Activity
Whenever a line in the data contains "purple", show that line.
-------
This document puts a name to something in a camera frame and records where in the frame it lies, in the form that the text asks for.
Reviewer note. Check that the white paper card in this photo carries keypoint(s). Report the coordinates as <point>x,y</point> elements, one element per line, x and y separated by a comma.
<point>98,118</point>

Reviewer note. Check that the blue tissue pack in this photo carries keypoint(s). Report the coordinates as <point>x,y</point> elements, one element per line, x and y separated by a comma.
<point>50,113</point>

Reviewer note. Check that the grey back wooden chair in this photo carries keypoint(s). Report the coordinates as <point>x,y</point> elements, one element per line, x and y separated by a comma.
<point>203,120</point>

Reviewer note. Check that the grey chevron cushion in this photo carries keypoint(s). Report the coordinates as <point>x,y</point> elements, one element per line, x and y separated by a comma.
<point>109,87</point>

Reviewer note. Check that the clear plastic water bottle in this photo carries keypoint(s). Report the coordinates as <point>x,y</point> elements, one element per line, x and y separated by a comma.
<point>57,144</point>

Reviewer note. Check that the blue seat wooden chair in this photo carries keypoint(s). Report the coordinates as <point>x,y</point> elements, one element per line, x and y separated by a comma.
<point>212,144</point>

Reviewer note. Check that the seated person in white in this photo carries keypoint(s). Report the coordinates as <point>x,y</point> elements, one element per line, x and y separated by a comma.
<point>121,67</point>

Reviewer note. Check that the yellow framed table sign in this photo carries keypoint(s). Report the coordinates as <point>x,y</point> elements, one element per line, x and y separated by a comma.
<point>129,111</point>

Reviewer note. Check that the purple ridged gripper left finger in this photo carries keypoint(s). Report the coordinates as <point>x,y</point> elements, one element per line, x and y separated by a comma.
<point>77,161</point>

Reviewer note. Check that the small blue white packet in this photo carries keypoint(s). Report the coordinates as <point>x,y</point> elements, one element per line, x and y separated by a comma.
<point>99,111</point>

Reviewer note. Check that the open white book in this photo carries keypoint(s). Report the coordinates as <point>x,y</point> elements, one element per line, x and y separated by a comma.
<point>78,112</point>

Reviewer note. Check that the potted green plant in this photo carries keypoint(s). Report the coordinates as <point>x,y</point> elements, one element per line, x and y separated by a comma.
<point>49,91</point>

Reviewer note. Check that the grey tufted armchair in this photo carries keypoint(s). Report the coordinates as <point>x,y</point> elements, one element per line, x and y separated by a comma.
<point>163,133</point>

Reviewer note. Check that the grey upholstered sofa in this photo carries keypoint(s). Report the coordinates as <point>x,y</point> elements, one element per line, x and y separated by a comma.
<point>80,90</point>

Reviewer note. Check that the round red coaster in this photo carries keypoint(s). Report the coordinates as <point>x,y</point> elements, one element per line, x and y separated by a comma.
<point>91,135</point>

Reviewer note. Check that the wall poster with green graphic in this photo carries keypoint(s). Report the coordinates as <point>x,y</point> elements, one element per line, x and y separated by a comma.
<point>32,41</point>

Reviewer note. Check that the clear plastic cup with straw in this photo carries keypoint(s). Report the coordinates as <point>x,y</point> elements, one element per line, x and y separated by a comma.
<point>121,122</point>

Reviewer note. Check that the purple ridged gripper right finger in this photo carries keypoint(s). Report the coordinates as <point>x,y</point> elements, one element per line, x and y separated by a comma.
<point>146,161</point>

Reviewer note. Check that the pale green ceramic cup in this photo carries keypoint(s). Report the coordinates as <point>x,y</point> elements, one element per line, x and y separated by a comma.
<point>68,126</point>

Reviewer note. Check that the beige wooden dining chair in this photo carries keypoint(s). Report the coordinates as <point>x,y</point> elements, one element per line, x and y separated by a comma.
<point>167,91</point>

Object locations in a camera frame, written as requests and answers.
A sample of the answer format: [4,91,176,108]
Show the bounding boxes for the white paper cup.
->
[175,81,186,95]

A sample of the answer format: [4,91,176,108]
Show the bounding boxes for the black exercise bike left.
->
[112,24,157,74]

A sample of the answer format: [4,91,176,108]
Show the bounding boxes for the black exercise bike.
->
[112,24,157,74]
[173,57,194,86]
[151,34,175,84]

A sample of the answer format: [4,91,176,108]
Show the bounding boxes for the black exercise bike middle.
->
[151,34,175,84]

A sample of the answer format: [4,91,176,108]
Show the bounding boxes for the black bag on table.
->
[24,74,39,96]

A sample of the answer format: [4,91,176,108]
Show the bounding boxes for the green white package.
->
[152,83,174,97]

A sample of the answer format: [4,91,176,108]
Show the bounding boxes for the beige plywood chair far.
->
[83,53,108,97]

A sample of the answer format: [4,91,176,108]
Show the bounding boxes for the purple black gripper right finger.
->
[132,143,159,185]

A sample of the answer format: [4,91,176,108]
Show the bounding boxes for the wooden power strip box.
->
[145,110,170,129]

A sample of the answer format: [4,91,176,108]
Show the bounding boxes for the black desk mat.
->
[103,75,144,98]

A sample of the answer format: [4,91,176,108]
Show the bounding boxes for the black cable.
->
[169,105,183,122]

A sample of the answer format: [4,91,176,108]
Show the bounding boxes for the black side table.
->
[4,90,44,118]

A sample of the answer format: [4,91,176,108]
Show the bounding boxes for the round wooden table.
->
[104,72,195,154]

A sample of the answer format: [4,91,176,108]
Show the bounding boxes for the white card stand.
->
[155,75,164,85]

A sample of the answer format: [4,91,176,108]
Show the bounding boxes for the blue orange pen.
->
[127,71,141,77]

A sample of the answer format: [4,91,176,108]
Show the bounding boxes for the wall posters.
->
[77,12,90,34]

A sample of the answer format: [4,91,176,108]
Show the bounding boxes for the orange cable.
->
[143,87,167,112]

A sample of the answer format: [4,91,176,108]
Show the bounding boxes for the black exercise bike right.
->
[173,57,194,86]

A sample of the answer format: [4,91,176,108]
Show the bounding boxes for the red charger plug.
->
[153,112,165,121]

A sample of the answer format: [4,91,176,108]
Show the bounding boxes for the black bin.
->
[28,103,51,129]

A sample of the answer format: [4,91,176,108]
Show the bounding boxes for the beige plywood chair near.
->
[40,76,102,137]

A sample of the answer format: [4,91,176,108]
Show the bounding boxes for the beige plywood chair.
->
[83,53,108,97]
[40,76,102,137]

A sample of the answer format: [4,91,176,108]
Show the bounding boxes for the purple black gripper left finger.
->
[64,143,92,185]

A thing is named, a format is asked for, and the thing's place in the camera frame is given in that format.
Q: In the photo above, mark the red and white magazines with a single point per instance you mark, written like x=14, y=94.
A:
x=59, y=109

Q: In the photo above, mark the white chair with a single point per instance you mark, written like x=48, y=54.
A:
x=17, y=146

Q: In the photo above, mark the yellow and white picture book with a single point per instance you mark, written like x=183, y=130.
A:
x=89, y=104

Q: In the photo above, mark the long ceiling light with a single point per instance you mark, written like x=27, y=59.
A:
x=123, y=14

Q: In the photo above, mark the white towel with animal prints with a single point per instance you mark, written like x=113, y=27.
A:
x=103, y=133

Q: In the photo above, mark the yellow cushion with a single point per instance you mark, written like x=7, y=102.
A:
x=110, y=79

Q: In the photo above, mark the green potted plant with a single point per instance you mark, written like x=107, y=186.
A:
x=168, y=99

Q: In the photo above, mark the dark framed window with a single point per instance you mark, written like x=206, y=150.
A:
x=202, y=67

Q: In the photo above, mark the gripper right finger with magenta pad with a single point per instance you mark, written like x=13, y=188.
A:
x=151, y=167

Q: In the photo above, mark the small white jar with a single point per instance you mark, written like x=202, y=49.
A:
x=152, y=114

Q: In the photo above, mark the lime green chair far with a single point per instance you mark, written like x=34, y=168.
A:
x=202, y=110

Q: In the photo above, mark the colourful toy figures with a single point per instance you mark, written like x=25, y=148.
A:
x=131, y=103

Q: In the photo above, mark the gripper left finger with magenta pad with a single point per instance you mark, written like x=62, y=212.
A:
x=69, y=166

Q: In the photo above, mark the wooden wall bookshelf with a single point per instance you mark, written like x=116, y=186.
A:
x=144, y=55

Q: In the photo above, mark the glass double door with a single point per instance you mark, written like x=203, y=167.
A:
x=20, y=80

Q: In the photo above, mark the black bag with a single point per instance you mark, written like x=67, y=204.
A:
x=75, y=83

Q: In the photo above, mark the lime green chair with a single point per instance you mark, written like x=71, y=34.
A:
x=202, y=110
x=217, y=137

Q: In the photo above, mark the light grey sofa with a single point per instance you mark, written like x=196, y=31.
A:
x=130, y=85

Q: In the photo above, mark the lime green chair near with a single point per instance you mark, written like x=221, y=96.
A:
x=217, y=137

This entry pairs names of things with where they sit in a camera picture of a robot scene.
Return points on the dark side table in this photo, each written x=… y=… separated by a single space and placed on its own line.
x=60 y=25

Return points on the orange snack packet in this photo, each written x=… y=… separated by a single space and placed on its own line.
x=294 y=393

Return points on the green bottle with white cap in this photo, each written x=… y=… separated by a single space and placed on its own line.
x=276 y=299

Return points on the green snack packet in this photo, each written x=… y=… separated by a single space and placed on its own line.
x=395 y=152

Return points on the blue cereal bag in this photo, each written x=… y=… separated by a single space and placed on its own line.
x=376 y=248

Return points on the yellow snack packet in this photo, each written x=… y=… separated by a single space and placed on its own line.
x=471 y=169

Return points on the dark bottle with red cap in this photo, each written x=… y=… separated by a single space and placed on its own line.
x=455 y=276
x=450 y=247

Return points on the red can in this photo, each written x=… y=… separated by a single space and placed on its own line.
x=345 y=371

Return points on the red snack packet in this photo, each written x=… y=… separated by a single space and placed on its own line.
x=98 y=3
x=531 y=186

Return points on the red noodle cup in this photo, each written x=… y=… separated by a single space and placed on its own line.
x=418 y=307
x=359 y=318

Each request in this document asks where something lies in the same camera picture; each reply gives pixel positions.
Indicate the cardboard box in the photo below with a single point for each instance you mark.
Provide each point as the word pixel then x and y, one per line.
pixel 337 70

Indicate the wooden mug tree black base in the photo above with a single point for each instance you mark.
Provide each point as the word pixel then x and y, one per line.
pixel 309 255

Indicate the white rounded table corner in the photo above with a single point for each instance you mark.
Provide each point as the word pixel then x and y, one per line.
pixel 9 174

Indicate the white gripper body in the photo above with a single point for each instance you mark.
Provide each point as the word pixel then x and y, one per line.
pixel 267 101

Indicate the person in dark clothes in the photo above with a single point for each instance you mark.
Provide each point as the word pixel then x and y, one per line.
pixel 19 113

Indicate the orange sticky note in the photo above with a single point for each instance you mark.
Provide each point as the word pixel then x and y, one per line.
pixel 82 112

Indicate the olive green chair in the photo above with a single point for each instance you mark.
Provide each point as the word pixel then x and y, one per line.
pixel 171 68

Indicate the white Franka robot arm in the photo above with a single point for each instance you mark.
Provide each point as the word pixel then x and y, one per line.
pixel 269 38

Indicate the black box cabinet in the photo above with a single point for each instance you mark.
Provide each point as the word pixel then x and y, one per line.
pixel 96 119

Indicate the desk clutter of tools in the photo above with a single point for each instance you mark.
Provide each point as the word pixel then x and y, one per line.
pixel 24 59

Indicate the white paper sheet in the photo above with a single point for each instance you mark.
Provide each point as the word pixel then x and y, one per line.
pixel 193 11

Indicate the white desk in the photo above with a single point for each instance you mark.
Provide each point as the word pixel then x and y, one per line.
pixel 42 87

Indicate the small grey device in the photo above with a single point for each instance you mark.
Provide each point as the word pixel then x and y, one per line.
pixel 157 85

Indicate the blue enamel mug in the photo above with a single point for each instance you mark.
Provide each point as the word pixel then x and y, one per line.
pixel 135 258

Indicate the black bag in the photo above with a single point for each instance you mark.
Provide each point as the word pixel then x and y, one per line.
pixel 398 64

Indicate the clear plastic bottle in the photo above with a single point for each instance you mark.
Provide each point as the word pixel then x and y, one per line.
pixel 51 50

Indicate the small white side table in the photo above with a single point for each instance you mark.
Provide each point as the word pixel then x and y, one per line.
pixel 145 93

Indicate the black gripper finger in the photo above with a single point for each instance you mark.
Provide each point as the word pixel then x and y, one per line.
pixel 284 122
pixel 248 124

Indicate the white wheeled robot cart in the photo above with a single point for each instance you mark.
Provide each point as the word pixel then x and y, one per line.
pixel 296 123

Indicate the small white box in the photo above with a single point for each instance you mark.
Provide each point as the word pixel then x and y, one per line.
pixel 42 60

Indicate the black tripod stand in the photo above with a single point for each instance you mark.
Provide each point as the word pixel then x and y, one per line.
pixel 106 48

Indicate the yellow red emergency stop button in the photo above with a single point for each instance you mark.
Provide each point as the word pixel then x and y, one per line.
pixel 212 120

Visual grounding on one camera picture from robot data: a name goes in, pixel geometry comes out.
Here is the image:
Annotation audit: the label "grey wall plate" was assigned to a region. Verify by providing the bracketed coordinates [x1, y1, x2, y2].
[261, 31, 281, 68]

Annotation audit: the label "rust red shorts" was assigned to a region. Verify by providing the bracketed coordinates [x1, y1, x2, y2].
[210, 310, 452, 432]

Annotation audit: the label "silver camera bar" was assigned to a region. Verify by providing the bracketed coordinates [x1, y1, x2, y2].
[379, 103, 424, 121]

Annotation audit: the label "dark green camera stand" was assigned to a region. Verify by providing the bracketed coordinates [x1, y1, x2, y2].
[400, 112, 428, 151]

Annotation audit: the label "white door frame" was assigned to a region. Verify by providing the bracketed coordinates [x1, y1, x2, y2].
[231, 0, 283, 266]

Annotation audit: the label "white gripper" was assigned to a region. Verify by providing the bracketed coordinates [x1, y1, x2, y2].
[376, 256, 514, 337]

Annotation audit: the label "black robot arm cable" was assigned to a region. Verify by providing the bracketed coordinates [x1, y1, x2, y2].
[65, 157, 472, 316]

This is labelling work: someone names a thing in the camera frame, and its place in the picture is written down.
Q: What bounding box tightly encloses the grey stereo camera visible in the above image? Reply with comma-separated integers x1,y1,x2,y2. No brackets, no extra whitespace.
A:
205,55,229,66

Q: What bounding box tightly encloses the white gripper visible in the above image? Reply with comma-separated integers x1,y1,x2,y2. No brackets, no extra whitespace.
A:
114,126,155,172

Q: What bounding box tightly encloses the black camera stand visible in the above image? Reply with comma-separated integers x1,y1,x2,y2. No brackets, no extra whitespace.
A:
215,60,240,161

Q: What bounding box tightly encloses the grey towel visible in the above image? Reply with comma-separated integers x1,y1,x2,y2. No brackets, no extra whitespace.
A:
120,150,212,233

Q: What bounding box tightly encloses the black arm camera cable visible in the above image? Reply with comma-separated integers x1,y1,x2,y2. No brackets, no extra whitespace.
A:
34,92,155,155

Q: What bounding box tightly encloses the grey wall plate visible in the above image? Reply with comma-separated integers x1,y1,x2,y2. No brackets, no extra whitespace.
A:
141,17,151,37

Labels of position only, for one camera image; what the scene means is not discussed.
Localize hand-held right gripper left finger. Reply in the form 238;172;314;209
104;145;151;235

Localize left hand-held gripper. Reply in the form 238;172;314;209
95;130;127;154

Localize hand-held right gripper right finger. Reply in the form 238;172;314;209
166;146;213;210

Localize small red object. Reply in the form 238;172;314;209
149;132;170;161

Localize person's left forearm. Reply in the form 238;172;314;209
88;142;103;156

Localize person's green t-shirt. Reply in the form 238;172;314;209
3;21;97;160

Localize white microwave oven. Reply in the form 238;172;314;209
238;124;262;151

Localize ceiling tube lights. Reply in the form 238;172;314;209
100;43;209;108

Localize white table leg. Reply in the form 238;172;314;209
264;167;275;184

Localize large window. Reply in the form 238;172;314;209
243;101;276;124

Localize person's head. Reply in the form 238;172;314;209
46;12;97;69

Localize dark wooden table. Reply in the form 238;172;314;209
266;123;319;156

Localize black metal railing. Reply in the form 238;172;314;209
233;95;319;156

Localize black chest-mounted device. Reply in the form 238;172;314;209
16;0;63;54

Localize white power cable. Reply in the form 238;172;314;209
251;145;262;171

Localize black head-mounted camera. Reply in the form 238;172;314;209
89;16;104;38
-------
Output of the task
Reviewer note. Check that the purple ridged gripper left finger in this photo carries keypoint(s). Report the coordinates as <point>x,y</point> elements, one element per line, x and y separated by a comma.
Reviewer note. Check that the purple ridged gripper right finger in this photo carries keypoint(s). Report the coordinates as <point>x,y</point> elements, one element per line, x and y separated by a comma.
Show the bounding boxes for the purple black gripper right finger.
Show the bounding boxes for the purple black gripper left finger.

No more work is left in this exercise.